• Exercise description: Before copying, set the pictures aside; then repeat every line below verbatim.

• Source data:
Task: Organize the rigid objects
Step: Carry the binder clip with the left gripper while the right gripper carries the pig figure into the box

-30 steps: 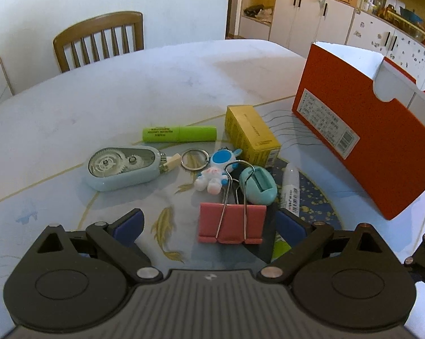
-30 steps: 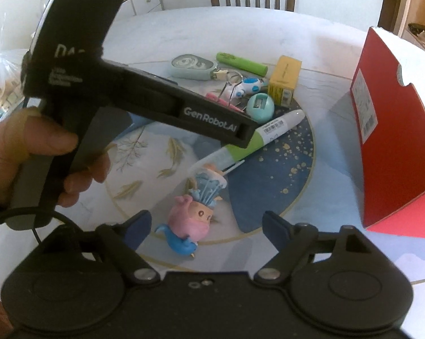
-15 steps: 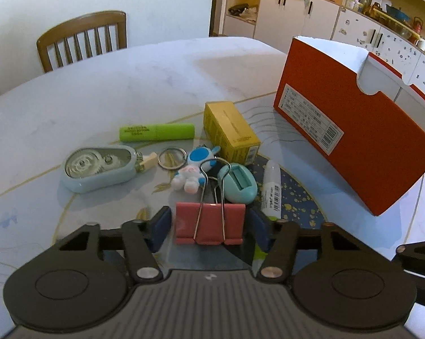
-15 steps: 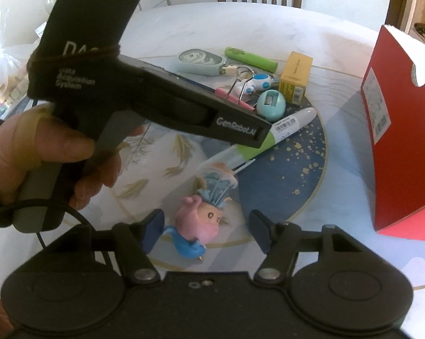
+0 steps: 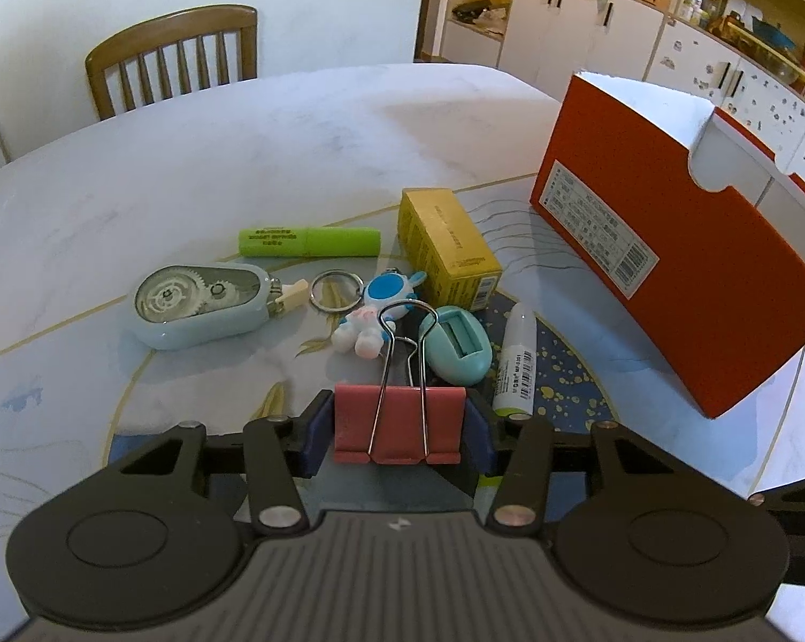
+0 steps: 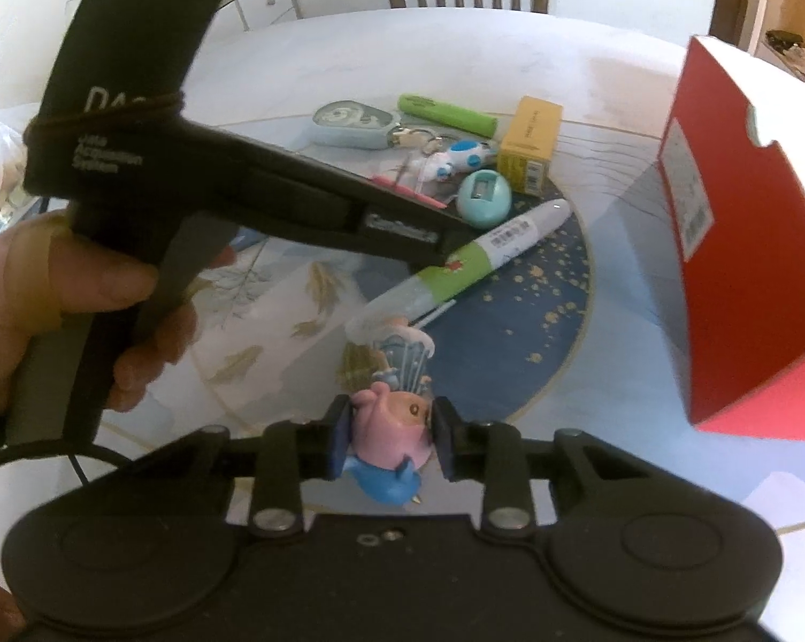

• Result of the exercise:
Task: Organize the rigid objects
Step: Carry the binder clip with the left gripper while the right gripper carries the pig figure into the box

-30 steps: 
-30 steps: 
-15 steps: 
-15 steps: 
+0 steps: 
+0 steps: 

No more is needed for this exercise.